ACTIVITY —
Whenever the word "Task" turns up in a line below, that line should be copied.

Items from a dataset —

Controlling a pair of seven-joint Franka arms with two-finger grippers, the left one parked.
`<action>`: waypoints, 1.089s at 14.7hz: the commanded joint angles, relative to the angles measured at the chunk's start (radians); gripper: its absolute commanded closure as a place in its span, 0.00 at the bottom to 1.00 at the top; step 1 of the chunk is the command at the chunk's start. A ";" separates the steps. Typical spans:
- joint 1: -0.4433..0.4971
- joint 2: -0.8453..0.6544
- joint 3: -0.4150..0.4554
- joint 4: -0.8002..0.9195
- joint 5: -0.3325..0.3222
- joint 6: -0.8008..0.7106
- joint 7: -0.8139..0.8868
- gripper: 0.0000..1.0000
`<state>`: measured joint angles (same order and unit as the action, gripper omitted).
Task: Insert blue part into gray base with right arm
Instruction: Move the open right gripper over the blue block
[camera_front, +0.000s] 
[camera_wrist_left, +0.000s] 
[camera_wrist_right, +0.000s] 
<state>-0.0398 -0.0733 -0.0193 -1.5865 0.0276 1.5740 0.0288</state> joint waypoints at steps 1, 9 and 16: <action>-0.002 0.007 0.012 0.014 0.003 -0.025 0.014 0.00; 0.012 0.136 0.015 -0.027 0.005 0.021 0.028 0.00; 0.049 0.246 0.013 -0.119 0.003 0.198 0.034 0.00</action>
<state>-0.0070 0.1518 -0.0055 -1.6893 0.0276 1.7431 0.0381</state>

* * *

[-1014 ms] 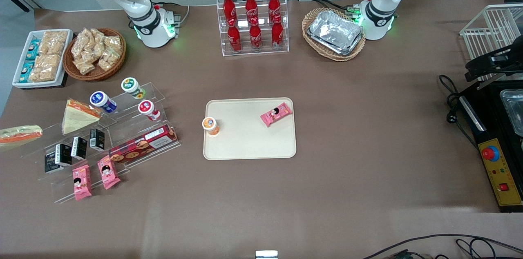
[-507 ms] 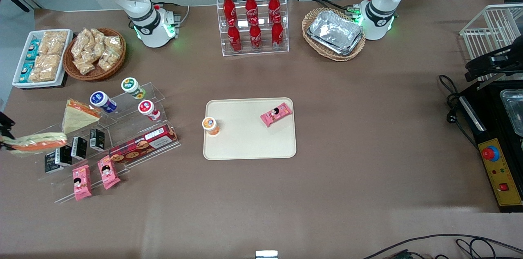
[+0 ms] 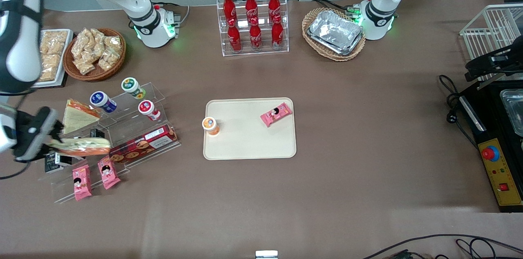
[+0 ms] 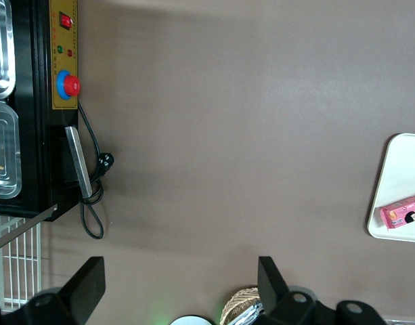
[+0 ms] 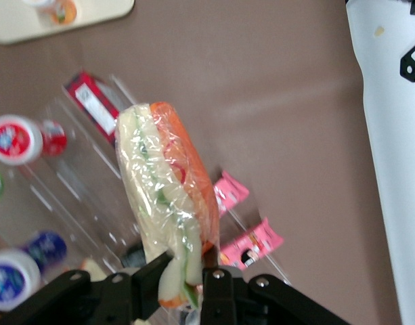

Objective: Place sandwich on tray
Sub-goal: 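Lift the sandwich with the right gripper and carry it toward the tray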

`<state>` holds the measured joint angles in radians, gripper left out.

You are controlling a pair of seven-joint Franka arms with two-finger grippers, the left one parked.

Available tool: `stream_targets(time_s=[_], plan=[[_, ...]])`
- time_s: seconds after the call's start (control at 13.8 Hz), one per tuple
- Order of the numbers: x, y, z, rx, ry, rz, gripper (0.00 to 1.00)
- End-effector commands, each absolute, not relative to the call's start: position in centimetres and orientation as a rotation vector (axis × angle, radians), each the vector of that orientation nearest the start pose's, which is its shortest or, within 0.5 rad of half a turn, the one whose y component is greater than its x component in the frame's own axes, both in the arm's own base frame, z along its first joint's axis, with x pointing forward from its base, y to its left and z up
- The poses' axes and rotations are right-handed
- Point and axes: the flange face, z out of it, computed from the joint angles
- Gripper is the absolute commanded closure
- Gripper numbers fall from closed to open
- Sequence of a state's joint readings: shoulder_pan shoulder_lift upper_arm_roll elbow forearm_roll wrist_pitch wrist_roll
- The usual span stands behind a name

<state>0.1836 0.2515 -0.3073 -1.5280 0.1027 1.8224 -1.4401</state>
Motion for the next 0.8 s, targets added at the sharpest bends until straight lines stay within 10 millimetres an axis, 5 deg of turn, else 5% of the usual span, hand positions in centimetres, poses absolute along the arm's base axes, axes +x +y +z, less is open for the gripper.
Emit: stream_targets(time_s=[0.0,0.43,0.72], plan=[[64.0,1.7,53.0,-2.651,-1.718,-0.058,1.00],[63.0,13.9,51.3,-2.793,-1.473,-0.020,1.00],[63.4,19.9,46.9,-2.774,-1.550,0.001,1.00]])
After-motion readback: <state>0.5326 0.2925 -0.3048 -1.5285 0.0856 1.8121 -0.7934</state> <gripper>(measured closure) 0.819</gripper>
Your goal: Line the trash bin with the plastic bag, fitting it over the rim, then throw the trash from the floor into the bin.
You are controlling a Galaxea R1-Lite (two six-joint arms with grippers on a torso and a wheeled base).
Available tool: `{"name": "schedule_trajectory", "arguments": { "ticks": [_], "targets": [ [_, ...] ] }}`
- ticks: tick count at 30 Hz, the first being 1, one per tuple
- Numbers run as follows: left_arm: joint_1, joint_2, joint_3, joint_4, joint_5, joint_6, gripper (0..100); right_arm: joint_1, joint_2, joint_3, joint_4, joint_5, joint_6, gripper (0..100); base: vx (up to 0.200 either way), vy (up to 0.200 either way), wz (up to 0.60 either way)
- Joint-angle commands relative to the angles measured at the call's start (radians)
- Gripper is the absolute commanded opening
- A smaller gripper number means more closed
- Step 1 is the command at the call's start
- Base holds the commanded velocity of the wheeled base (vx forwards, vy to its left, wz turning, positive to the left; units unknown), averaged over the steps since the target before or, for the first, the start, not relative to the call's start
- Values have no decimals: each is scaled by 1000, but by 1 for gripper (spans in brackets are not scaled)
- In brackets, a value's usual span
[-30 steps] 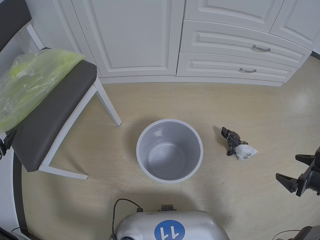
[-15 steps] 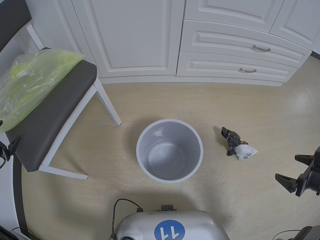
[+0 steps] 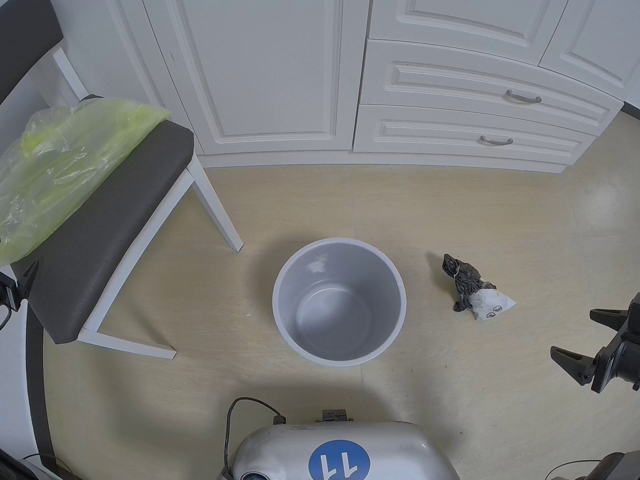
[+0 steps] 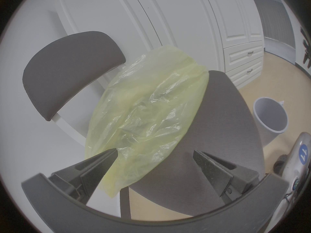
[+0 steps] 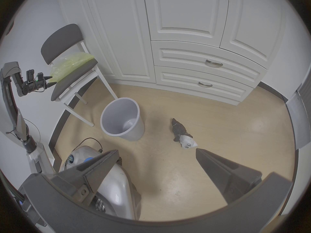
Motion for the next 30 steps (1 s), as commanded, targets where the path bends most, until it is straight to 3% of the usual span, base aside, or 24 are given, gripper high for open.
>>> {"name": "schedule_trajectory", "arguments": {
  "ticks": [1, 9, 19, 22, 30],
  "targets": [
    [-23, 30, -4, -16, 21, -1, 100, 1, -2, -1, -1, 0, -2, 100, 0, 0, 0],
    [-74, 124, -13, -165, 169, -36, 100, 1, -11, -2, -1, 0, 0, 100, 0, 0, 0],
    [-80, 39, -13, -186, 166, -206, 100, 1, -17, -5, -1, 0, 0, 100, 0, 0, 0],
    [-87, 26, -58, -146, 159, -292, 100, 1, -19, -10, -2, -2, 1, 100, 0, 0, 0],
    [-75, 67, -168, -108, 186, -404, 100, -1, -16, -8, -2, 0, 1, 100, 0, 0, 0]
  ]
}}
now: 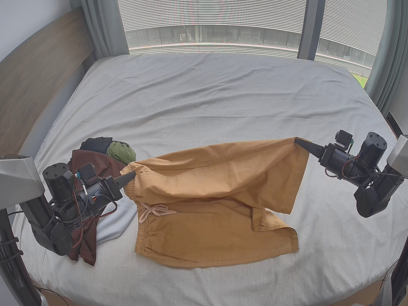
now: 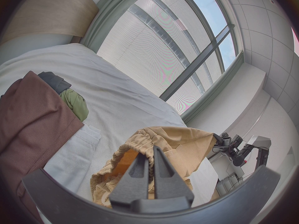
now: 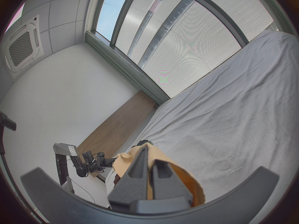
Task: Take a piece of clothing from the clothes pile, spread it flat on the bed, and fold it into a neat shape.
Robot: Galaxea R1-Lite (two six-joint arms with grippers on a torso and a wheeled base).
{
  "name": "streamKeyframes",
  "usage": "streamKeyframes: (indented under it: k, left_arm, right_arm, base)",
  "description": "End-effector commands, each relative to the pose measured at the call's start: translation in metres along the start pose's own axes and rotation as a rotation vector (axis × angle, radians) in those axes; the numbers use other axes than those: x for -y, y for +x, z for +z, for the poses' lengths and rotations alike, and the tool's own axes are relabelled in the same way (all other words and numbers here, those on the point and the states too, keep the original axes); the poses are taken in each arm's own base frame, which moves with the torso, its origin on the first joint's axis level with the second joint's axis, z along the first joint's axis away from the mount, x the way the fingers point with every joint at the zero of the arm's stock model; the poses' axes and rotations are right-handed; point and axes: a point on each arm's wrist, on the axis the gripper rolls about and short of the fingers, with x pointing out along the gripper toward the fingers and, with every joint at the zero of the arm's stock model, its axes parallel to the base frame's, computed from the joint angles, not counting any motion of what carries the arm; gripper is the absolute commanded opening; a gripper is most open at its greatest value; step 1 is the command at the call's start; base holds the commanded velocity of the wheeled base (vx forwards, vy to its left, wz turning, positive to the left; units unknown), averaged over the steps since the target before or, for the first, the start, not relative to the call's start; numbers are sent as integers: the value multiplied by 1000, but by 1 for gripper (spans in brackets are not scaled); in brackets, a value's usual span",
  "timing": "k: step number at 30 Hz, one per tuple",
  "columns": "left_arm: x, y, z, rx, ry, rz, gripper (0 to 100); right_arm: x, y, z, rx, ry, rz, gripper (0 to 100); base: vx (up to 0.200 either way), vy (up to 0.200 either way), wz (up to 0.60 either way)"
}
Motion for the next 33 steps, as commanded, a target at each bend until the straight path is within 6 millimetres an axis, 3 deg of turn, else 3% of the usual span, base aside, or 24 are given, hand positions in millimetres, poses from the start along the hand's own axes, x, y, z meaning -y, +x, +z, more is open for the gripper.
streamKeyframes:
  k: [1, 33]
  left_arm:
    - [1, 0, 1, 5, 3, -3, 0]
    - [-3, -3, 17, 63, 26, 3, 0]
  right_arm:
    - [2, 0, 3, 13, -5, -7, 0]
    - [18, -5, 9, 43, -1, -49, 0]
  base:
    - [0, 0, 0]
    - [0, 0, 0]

RESPONSE AREA —
Task: Insert blue part into gray base with right arm
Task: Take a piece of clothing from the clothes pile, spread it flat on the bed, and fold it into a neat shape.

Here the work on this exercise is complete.